Recorded data:
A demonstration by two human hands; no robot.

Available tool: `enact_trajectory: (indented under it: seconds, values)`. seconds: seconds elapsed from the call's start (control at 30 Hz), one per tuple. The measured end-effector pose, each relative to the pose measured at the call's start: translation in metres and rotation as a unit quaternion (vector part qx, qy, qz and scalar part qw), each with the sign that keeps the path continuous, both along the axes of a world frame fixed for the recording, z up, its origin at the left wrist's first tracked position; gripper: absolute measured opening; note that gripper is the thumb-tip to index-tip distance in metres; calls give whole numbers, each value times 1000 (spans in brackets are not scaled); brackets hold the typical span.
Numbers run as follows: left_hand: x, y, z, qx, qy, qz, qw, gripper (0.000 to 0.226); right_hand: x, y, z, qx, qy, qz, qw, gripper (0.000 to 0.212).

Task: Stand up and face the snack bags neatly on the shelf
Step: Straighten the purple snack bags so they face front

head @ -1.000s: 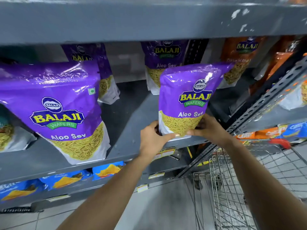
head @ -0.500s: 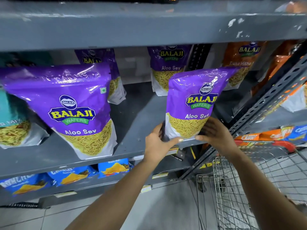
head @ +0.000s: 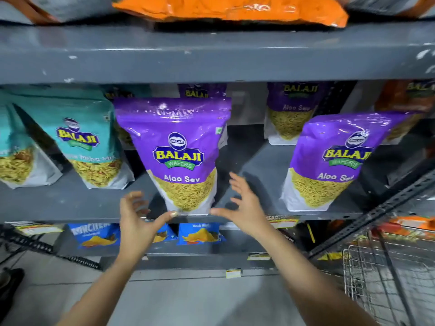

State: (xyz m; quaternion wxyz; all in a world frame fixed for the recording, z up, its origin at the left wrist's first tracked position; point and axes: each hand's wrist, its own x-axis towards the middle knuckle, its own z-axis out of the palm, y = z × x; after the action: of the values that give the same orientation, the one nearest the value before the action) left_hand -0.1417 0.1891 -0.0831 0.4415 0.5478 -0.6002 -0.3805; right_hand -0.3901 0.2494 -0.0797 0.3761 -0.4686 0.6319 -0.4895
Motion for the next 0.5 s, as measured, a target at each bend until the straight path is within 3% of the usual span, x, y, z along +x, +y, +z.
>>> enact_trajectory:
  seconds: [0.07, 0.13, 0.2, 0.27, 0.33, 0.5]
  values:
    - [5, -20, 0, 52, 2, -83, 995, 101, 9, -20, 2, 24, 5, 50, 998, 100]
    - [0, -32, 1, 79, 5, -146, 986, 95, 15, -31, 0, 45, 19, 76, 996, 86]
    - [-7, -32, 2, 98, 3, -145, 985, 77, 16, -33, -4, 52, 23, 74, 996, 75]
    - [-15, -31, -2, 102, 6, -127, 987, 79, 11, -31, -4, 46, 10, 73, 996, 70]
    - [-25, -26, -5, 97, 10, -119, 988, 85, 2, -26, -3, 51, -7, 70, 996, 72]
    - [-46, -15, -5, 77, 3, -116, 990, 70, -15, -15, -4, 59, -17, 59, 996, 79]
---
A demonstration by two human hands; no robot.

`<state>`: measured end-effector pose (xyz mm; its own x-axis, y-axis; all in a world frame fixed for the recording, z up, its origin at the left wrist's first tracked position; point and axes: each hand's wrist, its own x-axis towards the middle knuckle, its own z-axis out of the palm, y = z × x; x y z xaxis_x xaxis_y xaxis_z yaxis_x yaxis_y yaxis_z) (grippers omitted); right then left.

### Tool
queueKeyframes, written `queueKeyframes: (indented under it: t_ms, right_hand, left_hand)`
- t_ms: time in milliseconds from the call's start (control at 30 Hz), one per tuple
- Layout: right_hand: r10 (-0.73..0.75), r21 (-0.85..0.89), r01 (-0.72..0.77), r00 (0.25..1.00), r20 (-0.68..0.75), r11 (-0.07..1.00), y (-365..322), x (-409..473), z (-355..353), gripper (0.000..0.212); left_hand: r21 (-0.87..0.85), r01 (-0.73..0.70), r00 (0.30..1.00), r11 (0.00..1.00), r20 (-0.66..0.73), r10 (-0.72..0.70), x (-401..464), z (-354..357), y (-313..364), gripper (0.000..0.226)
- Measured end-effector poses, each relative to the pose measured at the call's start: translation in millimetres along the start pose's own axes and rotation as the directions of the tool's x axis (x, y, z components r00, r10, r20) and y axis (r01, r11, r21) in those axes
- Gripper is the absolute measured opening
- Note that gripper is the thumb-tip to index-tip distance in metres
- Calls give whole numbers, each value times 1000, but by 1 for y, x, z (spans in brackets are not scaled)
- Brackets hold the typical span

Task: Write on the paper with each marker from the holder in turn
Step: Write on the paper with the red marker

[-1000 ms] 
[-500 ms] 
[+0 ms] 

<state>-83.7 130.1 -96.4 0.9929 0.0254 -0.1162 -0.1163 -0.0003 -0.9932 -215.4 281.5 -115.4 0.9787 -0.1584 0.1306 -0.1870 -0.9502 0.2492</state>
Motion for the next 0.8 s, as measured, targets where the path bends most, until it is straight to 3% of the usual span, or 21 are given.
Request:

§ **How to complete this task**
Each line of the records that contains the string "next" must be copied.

§ **Task result**
Motion for the next 0.5 s, as measured, a target at each bend until the straight path is within 3% of the usual span, x, y, z along +x, +y, +z.
Motion for the next 0.8 s, as measured, targets where the path bends most, until it is straight to 3% of the usual span, or 21 are given.

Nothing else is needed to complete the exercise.